INSTRUCTIONS FOR THE TASK: Pictures excluded, output the lines of the data below between the one holding "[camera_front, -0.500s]" and the one holding "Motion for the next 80", inclusive, exactly as they stand.

DATA SUPPLIED:

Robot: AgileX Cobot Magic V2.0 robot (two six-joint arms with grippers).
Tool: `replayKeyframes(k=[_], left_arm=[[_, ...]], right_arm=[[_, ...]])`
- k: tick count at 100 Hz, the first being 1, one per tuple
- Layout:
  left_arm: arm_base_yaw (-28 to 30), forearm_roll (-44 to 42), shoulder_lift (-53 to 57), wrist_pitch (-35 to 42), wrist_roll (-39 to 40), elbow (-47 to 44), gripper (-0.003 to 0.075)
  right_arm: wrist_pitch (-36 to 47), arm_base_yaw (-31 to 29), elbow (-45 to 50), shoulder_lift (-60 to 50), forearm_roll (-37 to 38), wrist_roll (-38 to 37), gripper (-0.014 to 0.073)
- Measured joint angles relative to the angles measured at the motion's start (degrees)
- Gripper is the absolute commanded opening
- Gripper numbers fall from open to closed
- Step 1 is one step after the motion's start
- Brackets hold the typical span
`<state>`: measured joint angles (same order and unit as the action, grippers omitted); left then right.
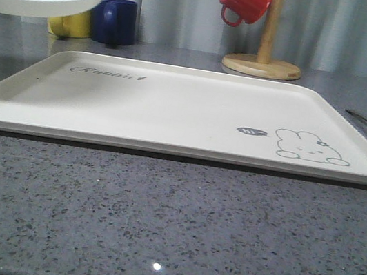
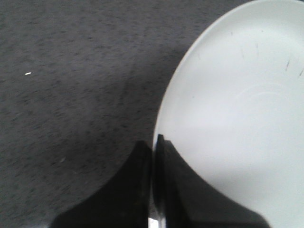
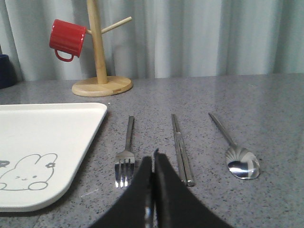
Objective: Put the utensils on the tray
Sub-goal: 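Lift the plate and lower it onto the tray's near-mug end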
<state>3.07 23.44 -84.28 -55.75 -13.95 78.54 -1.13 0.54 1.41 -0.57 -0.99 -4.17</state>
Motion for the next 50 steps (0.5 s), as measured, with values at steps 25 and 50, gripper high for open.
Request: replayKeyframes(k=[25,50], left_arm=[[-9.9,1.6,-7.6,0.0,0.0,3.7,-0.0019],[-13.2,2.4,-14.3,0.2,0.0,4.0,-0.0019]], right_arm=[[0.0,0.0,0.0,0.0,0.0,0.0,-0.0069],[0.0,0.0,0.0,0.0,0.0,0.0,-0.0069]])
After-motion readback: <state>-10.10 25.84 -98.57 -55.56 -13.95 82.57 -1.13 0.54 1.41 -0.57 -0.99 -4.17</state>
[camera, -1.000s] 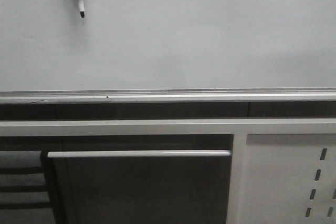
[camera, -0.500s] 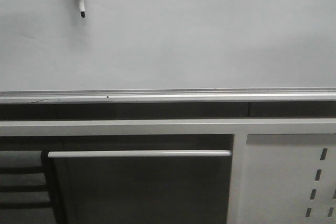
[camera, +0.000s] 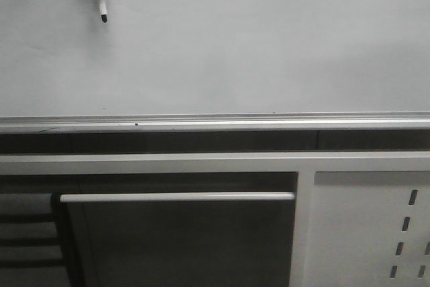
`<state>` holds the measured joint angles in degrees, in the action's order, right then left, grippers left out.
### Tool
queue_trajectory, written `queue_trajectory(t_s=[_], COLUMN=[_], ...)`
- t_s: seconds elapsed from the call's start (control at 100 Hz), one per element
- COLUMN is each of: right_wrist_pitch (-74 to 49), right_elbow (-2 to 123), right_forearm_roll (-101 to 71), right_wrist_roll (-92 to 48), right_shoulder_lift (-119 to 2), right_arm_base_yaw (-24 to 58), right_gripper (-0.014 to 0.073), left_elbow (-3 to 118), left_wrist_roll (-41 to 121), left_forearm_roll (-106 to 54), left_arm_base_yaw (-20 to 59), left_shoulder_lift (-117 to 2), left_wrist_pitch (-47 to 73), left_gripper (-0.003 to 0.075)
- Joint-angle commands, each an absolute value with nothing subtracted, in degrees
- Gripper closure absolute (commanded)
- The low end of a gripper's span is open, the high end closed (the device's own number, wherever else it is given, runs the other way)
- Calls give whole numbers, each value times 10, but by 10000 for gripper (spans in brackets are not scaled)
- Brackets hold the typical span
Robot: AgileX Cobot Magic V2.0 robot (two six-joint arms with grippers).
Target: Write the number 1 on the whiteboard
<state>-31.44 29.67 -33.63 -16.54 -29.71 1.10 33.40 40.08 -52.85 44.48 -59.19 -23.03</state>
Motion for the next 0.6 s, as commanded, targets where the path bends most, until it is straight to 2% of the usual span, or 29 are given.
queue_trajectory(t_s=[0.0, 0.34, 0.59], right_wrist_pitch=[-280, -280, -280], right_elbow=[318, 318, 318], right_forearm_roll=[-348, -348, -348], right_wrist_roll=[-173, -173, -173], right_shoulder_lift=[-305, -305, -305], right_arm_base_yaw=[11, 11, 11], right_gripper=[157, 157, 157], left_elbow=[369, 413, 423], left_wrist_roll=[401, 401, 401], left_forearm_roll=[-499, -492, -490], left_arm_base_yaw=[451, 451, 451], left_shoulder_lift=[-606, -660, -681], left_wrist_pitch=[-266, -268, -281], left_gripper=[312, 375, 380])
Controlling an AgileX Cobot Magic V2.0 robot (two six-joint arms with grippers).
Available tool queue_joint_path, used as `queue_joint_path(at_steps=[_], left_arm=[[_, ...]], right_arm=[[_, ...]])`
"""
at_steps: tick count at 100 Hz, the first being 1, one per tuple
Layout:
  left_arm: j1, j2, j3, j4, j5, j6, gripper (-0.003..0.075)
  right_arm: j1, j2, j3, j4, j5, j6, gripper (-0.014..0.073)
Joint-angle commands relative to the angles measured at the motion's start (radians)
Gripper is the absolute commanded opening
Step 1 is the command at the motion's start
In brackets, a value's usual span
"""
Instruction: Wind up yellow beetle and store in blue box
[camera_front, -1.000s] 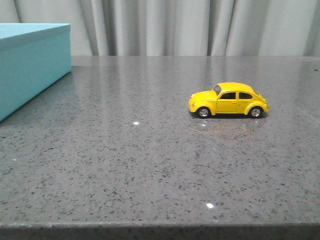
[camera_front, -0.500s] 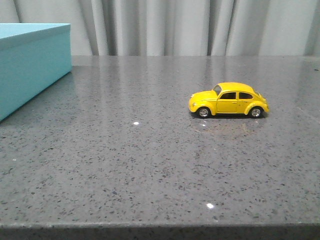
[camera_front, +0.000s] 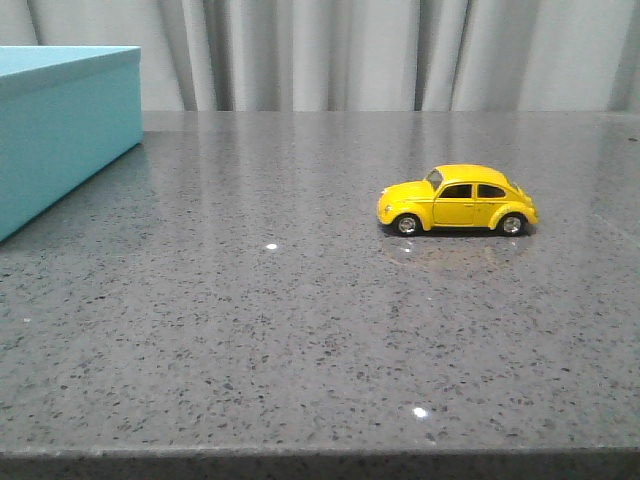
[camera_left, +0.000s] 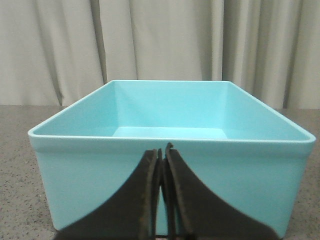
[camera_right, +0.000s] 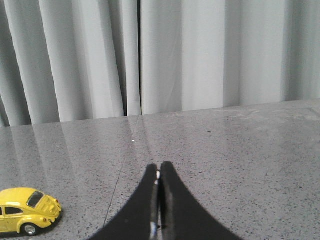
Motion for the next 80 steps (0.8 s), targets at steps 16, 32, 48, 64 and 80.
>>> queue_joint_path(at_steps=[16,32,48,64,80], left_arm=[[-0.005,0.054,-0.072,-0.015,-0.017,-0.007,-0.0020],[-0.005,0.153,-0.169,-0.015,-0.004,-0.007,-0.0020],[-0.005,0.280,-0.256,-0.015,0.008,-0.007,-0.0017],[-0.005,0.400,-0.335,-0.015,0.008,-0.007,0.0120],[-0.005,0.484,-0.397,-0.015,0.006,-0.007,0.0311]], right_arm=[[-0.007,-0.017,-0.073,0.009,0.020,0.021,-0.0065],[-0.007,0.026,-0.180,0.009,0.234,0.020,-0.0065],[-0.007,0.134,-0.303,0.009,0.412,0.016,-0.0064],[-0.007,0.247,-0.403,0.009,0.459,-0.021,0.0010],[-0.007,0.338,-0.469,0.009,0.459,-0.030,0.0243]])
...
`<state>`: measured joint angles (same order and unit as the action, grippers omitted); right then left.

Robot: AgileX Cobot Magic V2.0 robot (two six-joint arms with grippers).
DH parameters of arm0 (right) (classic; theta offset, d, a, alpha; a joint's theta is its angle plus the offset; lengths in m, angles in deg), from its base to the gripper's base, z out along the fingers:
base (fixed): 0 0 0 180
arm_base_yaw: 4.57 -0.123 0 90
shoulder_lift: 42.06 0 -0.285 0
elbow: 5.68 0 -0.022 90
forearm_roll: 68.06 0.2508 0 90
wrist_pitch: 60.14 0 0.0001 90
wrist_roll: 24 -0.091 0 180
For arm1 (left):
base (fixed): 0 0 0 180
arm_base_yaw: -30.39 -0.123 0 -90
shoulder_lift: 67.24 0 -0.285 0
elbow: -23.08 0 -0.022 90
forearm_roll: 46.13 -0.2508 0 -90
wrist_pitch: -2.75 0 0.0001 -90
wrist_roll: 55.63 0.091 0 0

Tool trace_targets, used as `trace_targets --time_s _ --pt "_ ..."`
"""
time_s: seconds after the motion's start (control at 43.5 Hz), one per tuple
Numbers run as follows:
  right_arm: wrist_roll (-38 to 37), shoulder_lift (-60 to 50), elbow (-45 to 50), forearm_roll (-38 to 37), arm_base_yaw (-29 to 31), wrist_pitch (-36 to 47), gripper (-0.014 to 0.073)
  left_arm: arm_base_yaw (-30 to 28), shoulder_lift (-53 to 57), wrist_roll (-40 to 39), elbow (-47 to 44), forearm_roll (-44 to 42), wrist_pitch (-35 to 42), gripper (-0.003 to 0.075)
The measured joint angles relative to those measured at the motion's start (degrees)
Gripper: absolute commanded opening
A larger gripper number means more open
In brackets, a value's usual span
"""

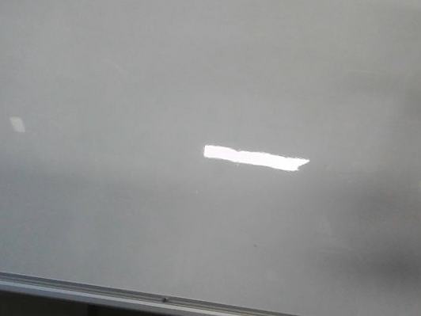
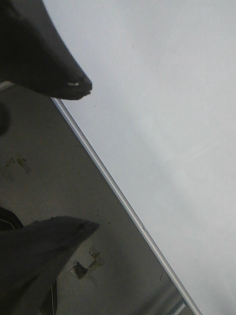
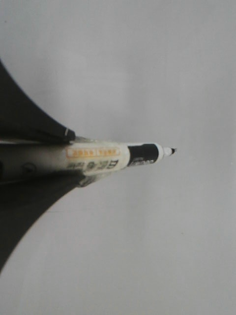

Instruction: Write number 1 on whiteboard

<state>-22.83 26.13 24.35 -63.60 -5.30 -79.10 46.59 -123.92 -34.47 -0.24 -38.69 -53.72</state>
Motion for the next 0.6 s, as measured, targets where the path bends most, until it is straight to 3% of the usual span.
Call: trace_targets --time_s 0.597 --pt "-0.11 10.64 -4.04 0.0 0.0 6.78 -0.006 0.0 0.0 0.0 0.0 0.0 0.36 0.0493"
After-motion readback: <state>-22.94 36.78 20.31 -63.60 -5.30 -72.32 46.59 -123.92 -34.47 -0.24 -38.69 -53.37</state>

WRITTEN SOLUTION:
[camera_front, -0.500s] 
[camera_front, +0.000s] 
[camera_left, +0.000s] 
[camera_right, +0.000s] 
Motion for the next 80 steps (0.8 s), targets at steps 16, 32, 48, 64 and 80.

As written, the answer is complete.